Heavy rain overnight Saturday and into Sunday caused ice to move down the stream and the water around the bridge to rise. As a precautionary measure, the city closed the bridge to traffic for part of the day until the water began to recede.

It’s not the first time in the last year that the bridge has been closed due to high water levels, but it is something that appears to be happening more often.

“I think it’s because the stream hasn’t been dredged for years,” said Mayor Charles Pender on Monday of a possible reason water levels in the area seem to be higher at times.

“As far as I can recall Corner Brook Pulp and Paper used to at one time come further up the stream and dredge it in the summer.”

The mayor said now when the weather warms up, particularly in the summer, there are times when there is very little water in the stream and the stream bed is quite visible.

“There appears to be a lot of siltation, a lot of build up there,” said Pender. “That’s something we want to look at and see is there something we need to do there to allow the water to pass under the bridge. The bed is pretty high and closer to the bridge, probably than it ever was.”

As for the bridge itself, Pender said it is regularly inspected and is in good condition.

“But any time we have an event like this where we have some concerns we’ll certainly go and do an inspection around the abutment and the bridge itself,” he said.

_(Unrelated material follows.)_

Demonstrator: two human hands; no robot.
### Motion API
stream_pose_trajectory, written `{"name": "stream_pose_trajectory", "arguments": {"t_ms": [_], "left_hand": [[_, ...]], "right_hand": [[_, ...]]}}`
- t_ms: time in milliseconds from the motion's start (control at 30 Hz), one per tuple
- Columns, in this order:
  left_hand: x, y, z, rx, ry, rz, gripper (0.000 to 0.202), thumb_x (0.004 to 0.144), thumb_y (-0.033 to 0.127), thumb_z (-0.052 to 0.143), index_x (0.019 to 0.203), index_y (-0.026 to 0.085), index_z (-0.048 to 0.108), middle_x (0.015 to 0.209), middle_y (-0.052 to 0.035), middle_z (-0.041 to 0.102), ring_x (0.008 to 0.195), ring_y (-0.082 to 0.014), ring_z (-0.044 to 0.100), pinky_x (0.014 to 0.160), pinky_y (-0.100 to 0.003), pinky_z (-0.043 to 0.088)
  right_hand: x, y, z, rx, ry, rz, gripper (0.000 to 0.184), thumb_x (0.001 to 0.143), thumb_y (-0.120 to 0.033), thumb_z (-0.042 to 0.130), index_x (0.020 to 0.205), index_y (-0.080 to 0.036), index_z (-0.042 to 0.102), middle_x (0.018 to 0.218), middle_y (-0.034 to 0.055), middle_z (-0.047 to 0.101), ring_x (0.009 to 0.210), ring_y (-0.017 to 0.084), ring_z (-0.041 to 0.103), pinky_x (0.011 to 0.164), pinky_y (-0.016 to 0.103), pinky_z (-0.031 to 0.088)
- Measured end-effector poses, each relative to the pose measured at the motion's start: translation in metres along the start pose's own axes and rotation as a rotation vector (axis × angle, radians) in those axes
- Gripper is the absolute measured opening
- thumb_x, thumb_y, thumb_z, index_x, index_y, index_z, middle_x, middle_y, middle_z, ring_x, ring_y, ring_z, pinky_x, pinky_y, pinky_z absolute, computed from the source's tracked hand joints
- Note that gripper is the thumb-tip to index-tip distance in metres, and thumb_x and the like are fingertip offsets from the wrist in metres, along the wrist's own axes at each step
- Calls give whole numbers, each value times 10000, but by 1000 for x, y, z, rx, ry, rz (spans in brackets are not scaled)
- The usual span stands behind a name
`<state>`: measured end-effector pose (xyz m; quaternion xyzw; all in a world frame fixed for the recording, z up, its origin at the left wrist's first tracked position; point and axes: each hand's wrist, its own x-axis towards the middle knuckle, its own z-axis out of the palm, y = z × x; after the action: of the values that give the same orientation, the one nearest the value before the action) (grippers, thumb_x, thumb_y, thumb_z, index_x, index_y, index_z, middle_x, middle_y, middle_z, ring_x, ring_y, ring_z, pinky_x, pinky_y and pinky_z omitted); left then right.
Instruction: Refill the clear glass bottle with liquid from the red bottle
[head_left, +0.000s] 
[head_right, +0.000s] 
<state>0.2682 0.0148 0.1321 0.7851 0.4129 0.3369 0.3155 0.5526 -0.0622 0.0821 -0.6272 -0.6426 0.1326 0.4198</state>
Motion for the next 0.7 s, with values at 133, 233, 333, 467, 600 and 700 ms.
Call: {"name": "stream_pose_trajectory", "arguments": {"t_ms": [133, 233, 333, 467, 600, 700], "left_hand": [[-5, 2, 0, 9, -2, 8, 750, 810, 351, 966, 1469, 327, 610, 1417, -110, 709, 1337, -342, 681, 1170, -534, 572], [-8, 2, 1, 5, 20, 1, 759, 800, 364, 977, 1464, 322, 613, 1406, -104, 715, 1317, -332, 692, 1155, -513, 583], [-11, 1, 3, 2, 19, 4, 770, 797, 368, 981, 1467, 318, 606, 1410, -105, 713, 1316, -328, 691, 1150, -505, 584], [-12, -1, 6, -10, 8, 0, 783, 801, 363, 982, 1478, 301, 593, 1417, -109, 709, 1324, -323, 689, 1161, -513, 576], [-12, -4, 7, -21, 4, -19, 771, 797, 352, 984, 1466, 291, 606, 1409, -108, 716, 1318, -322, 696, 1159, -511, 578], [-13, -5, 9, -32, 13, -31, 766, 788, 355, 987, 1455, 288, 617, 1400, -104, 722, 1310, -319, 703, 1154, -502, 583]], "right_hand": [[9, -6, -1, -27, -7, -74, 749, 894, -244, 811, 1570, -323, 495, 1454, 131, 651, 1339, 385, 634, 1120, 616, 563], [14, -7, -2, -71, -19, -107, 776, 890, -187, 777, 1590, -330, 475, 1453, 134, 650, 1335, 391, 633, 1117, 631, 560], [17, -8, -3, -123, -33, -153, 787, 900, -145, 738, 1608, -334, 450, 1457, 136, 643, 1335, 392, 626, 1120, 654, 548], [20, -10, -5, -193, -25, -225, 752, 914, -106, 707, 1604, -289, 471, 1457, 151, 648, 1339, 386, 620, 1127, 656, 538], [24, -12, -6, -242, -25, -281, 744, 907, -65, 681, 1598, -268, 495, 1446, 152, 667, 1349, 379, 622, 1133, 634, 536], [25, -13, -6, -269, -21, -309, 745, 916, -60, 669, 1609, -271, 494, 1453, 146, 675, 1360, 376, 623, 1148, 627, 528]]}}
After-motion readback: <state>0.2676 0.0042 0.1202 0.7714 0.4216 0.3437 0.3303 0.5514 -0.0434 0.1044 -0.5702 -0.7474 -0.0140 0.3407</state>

Overall it appears being prepared paid off for the city over the weekend.

In anticipation of the forecasted rain, the city put its Hurricane Response Plan into effect for the second time in a week over the weekend. Part of that plan involved monitoring the stream.

“The night before we did go into Bell’s Brook in front of the old city hall and also along the Corner Brook Stream and we pulled the ice out of it,” said Pender.

He said an excavator was located at the bridge throughout Sunday as city crews continued to monitor the situation. Excavators and backhoes were also strategically located at other known problem areas in the city.

He said there was some flooding in a home in the Reid Street area that city crews assisted with and he’s heard reports of other people getting water in their basements.

While the rain did make for some messy driving conditions on Sunday the main streets were pretty much clear on Monday. However, ice buildup was evident on a lot of side roads. Pender said crews constantly apply salt and sand to the roads and on mild days will get out and try to scrape down as much of the ice as possible.

The weather also led to the appearance of several potholes around the city.

The mayor said these will be marked as soon as they are identified and will be filled where possible.

“It’s a constant battle and I suspect it will be right until we can pave them,” said Pender.

He also expects to see more waterline breaks as the snowcover, which acts as insulation, is removed to prepare for more snow or water runoff.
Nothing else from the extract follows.